Linus' current BK tree (what will be 2.6.9-rc1-bk4) has just merged most
of the might_sleep() improvements we did for -mm and a bunch of other
changes that were part of the voluntary-preempt patchset. So i've
started a pre-merge cleanup of the voluntary-preempt patchset, to be
able to merge as much of the remaining stuff upstream as possible. This
doesnt (necessarily) mean voluntary-preempt itself will be merged, it
means that the independent latency improvements move out of the
voluntary-preemption umbrella and will go upstream.

About the cleanup:

Firstly, the user controls have changed. There are now 4 independent
flags in /proc/sys/kernel/: kernel_preemption, voluntary_preemption,
softirq_preemption and hardirq_preemption - each default to a value of 1
(enabled). NOTE: levels 2,3 for voluntary_preemption is not valid
anymore, each of the flags can be 0 or 1. The flags control what their
name says, for best latencies one should keep all of them enabled.

Similarly, there are 4 independent options for the .config:
CONFIG_PREEMPT, CONFIG_PREEMPT_VOLUNTARY, CONFIG_PREEMPT_SOFTIRQS and
CONFIG_PREEMPT_HARDIRQS. (In theory all of these options should compile
independently, but i've only tested all-enabled so far.)
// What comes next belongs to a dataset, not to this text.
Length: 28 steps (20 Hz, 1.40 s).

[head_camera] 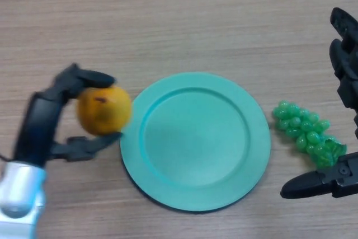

Internally, the voluntary_ prefixed conditional reschedule variants were
replaced by the existing cond_resched(), cond_resched_lock(),
need_resched()/etc. infrastructure.

Functional changes:

i took another look at SMP latencies, the last larger chunk of code that
produced millisec-category latencies. CONFIG_PREEMPT tries to solve some
of the SMP issues but there were still lots of problems remaining: main
problem area is spinlocks nested at multiple levels. If a piece of code
(e.g. the MM or ext3's journalling code) does the following:

	spin_lock(&spinlock_1);
	...
	spin_lock(&spinlock_2);
	...

then even with CONFIG_PREEMPT enabled, current kernels may spin on
spinlock_2 indefinitely. A number of critical sections break their long
paths by using cond_resched_lock(), but this does not break the path on
SMP, because need_resched() is not set in the above case.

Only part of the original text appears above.